300 inmigrantes residentes se convierten en españoles cada día

Fuente: El País

El jugador de la NBA Serge Ibaka, nacido en Congo, y el premio Nobel Mario Vargas Llosa, peruano, pertenecen al pequeño club de los que han obtenido la nacionalidad española por vía extraordinaria, por decisión del Consejo de Ministros. Lo ordinario para los inmigrantes es lograr el pasaporte por vivir legalmente en España: cada día de 2011 unos 300 extranjeros se han convertido en españolespor esa vía. Se llaman Diego Fernando, Hilda Romelia y, en menor medida, Mulay el Hassan. Las naturalizaciones de inmigrantes por residencia se han disparado hasta multiplicarse por diez en una década: 123.718 en 2010; 11.996 en 2000, según datos del Ministerio de Justicia.

El espectacular aumento (que incluye a comunitarios, aunque su número es insignificante según fuentes de Justicia) ha ido en paralelo a la creciente inmigración. “No es de extrañar que las cifras se hayan multiplicado así, por la doble razón de que el número de extranjeros se multiplicó por cinco o seis en ese tiempo y porque, para la mayoría, la naturalización requiere el transcurso del tiempo”, explica el catedrático de sociología de la Universidad Complutense Joaquín Arango.

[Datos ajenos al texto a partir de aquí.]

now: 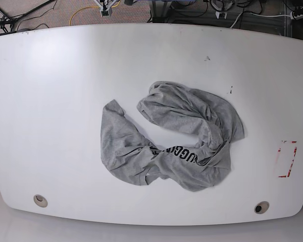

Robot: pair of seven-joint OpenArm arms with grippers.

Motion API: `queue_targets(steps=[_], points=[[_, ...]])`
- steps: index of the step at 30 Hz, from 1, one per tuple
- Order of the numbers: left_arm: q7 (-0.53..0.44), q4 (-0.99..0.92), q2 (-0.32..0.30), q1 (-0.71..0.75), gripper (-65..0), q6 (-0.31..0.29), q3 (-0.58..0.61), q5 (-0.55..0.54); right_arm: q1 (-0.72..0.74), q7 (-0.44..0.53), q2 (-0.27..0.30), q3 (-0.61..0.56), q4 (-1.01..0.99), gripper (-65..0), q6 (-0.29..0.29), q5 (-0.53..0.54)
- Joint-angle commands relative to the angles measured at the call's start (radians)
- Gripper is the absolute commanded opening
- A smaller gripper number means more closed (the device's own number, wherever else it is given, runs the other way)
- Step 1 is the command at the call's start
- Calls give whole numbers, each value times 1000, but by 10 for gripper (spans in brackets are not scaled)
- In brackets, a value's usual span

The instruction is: Fold the T-shirt properly

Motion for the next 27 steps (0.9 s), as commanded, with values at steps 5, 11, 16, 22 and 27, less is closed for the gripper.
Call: queue_targets(steps=[5,11,16,22,27], points=[[-7,2,0,3,-349,6,0,2,-10,3,6,3,1,-603,2,-3],[-6,3,0,3,-350,5,-3,1,-10,2,7,4,4,-603,1,-2],[-5,5,1,11,-349,1,-1,-2,-9,0,7,4,5,-602,2,-2],[-3,6,1,14,-351,1,-6,-3,-7,-2,7,5,5,-602,2,-1],[-7,8,0,13,-349,5,-9,-4,-9,-1,6,4,7,-602,3,-2]])
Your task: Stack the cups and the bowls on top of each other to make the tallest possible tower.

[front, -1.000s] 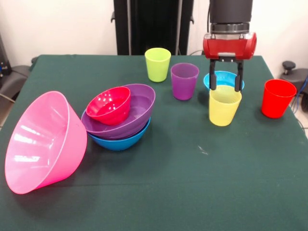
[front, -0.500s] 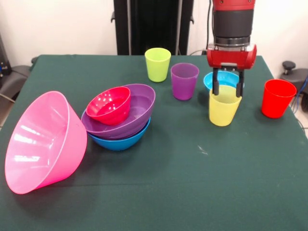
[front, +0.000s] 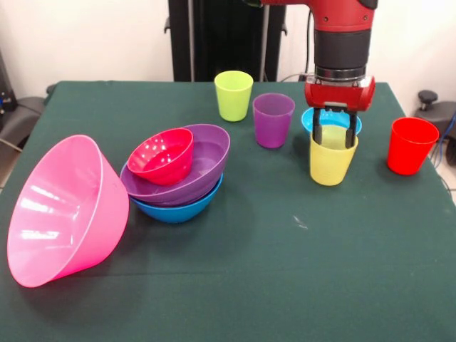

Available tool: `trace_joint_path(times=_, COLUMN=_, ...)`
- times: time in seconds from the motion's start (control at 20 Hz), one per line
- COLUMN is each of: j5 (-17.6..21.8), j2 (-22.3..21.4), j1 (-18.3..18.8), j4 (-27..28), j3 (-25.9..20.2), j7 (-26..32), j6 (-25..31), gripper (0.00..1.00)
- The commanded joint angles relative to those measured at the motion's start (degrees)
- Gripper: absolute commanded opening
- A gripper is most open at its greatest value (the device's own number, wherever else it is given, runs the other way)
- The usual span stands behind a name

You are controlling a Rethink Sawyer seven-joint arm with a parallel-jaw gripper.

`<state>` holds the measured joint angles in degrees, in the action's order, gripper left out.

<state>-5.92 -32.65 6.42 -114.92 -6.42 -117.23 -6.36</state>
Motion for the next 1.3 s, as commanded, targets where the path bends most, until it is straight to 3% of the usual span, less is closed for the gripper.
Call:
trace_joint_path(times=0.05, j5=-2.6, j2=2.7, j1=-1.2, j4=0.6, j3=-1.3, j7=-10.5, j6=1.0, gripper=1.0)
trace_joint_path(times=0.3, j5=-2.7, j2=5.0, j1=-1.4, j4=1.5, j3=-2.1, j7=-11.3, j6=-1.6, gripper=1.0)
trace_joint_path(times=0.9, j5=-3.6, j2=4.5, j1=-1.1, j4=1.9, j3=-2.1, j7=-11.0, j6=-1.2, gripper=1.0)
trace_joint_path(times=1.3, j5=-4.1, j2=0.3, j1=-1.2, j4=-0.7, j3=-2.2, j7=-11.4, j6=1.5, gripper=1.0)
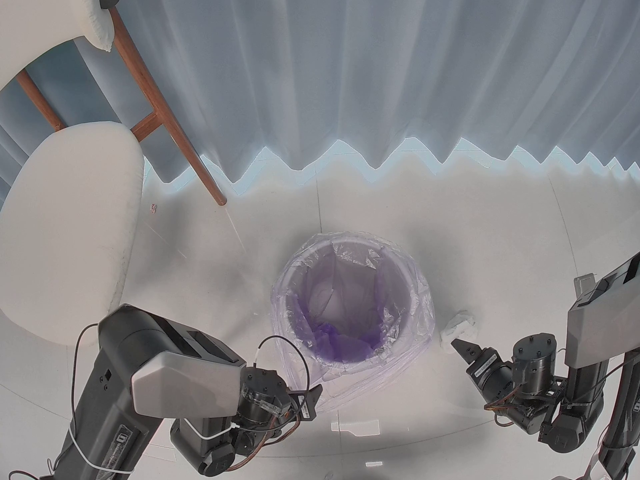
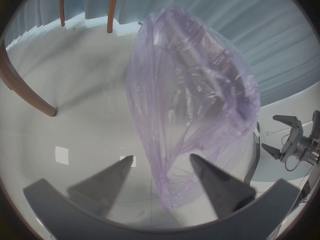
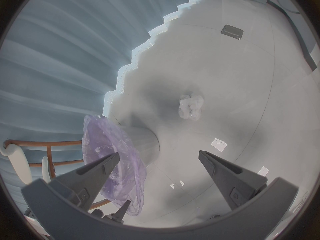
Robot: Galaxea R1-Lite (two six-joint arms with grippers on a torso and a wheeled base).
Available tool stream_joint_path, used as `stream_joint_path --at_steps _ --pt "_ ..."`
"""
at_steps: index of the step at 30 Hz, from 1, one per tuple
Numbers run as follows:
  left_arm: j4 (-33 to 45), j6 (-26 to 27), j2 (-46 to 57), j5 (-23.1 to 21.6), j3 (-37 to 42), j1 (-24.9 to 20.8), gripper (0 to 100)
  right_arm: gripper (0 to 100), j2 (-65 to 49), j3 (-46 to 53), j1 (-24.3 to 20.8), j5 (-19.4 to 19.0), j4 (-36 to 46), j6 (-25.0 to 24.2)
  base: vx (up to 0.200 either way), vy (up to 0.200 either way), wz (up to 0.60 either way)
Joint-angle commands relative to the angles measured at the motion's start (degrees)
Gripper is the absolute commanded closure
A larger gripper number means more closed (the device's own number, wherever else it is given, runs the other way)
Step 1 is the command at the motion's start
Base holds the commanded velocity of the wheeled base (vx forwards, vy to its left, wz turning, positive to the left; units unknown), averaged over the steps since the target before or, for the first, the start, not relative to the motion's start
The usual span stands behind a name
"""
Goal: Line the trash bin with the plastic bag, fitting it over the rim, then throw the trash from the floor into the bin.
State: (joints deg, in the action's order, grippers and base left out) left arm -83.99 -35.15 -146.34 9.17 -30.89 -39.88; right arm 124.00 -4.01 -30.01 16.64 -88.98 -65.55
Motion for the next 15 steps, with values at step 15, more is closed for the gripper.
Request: stream_joint_path --at_steps 15 --pt "-4.78 0.25 41.13 1.20 28.08 -2.40 0 0 -14.58 4.01 1.19 -1.61 -0.93 5.52 0.000 0.000 0.00"
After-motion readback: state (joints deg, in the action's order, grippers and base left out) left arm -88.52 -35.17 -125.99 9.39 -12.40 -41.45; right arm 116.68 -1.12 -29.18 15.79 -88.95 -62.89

Las naturalizaciones adelgazan la cifra de inmigrantes y engordan la de españoles, lo que a veces lleva a creer que esos inmigrantes han regresado a sus países.

El grueso del incremento se debe a la naturalización de latinoamericanos, puesto que a los nacionales de los países iberoamericanos (incluido Brasil), Filipinas, Guinea Ecuatorial, Portugal, Andorra y sefardíes (descendientes de los judíos expulsados de España en 1492) les basta vivir dos años legalmente en España para pedir la nacionalidad. “En el caso de la ecuatoriana, el crecimiento es muy significativo, se deriva de la intensa migración que se produjo a finales del siglo XX procedente de Ecuador”, afirma un boletín del Ministerio de Trabajo e Inmigración que en 2008 analizó el perfil de los naturalizados. Ecuatorianos y colombianos suponen la mitad de los casi 80.000 foráneos que se nacionalizaron en 2009 (último año con datos por países). “Este régimen privilegiado, que data del XIX, nace como un intento de mantener relaciones preferenciales con las colonias”, explica el abogado de la secretaría federal de empleo e inmigración de CCOO José Antonio Moreno.

Hilda iza jura la Constitución en 2007 en Madrid. / CRISTÓBAL MANUEL

Añade Moreno que a los iberoamericanos les compensa pedir el pasaporte: “Un latinoamericano puede conseguir la nacionalidad antes que el estatuto de residencia de larga duración”, que requiere un permiso inicial de un año, una renovación por dos años y otra renovación por dos años más. O sea, cinco años para ser residente de larga duración, frente a dos años para ser español con todos los derechos, y deberes.

El resto de los inmigrantes debe residir con papeles y de manera continuada en España durante 10 años para solicitar la naturalización. De hecho, en 2001, Marruecos fue el país que más nuevos españoles aportó; en 2009, fue el tercero. Si se comparan los requisitos en España y otros países, aquí “es más fácil para algunos, sobre todo latinoamericanos, y más difícil para los demás, por lo que la legislación es claramente discriminatoria”, señala Arango.

¿Adquieren la nacionalidad con intención de quedarse en España? Aurelia Álvarez, profesora de Derecho internacional en la Universidad de León y autora de la web migrarconderechos, explica que “los marroquíes sí” pretenden envejecer aquí tras culminar el “durísimo” trámite de conseguir el pasaporte. No es el caso de muchos latinoamericanos, salvo que se casen con un español, afirma. “Piden la nacionalidad para evitar la legislación de extranjería que cada día es más dura. Si se quedan en paro y no tienen papeles, les podrían expulsar”. Si son españoles, el riesgo desaparece.

Las concesiones aumentaron llamativamente (como un 50%) en 2010. El incremento es fruto de la mejora de la burocracia (las solicitudes no variaron mucho) explican desde Justicia. “Cuando llegué el tiempo medio para resolver los expedientes era de dos años y medio, ahora es de un año y ocho meses gracias a un plan de productividad que implantamos con un esfuerzo enorme de los funcionarios”, asegura María Ángeles Alcalá, directora de registros y notariado. Antes de responder sí o no, consultan al Ministerio del Interior. Si el interesado tiene antecedentes penales, está en la cárcel o inmerso en un proceso judicial, la respuesta es no.

El sindicalista sostiene que la vía de los dos años debería incluir a “los saharauis, de la última colonia, que abandonamos malamente y los moriscos, que expulsamos en el XVII”.